When it’s worth the latency and complexity:

  • Financial transactions — account balance, ledger entries
  • Inventory management — decrement stock only if available
  • Distributed locking — only one holder at a time
  • Seat reservations, ticket booking — no double-booking
  • Authentication / authorization state — revoked tokens must not grant access

The implementation question: How do you achieve it? Options:

  • Route to primary — simplest, the primary is authoritative
  • Quorum reads — read from majority of replicas (Cassandra QUORUM, DynamoDB strong reads)
  • Serializable isolation — full serializable transaction isolation in Postgres
  • Optimistic locking — read a version number, write only if version matches, retry on conflict

Bank Balance vs Social Feed: A Contrast

Bank Balance:

  • Reads must be strongly consistent — you’re making a decision (can I withdraw?) based on this read
  • Writes must be atomic and durable
  • Consistency model: serializable transactions on the ledger
  • Availability trade-off: it’s acceptable to return an error rather than a stale balance
  • Implementation: transactions against a single authoritative database; replicas for reporting only

Social Feed:

  • Reads can be eventually consistent — 50ms of lag in feed updates is imperceptible
  • High write throughput (millions of posts/second globally)
  • Consistency model: eventual, with monotonic reads (you don’t see posts disappear after you’ve seen them)
  • Availability trade-off: it’s better to show a slightly stale feed than to return an error
  • Implementation: fan-out on write (push to follower timelines) or fan-out on read (pull and merge), Cassandra or Redis for timeline storage, CDN caching for popular feeds

Explaining CAP to a Product Manager

The honest, non-technical explanation:

“When our database servers can’t talk to each other (a network split), we have a choice: do we keep accepting writes and reads (availability), or do we refuse operations until we know all servers agree on the current data (consistency)?

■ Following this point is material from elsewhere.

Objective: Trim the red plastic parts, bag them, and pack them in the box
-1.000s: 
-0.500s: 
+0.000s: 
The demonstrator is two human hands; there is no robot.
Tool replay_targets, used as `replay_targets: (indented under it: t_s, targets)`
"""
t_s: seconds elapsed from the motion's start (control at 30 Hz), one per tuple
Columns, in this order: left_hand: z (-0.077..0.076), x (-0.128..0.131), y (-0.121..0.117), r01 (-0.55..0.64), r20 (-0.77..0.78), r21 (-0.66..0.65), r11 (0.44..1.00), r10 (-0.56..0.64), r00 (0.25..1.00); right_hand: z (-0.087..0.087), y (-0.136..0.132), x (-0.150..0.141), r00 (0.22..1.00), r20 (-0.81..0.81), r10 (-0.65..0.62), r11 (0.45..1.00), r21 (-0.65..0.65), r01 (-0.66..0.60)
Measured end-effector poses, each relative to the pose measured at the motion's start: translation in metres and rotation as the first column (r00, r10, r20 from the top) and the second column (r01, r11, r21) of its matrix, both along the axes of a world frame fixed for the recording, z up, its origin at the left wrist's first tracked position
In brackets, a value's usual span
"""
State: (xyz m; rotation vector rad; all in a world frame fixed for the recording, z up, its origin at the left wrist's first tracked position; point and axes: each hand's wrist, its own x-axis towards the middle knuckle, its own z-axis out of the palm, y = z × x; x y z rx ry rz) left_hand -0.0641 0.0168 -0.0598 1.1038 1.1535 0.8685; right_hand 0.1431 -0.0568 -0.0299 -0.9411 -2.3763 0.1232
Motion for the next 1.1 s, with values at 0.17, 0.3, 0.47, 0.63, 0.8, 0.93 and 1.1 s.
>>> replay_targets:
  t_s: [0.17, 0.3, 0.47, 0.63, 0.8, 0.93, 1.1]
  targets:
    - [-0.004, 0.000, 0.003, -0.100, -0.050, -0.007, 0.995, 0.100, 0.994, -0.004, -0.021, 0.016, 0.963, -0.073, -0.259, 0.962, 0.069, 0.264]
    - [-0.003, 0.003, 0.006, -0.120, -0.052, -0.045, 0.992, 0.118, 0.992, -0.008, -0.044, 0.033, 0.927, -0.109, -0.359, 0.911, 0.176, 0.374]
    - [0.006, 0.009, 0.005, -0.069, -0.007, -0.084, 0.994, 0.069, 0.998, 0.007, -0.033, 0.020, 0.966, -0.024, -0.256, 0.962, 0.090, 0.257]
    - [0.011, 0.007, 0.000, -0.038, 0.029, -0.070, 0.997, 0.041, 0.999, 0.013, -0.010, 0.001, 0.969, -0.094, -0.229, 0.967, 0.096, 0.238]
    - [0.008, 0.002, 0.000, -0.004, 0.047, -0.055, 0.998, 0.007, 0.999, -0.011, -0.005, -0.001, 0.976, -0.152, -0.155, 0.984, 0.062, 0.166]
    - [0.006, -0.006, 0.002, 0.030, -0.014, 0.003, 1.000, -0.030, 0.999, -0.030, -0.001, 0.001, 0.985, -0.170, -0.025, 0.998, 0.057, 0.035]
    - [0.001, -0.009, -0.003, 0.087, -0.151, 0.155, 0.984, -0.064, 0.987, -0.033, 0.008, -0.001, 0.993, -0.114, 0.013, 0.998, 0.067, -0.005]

For most of our features — feed, search, recommendations — it’s fine if different users see slightly different results for a few seconds. We prioritize availability.

For payments and inventory, we cannot show you a balance that’s even 1 cent wrong. We prioritize consistency, and we’ll return an error rather than give you incorrect data.”

Then anchor it to the product: “This is why the checkout flow sometimes shows an ‘out of stock’ error even after you saw 1 item available — the inventory check happened at a different moment, and we’d rather give you a correct error than charge you for something we can’t fulfill.”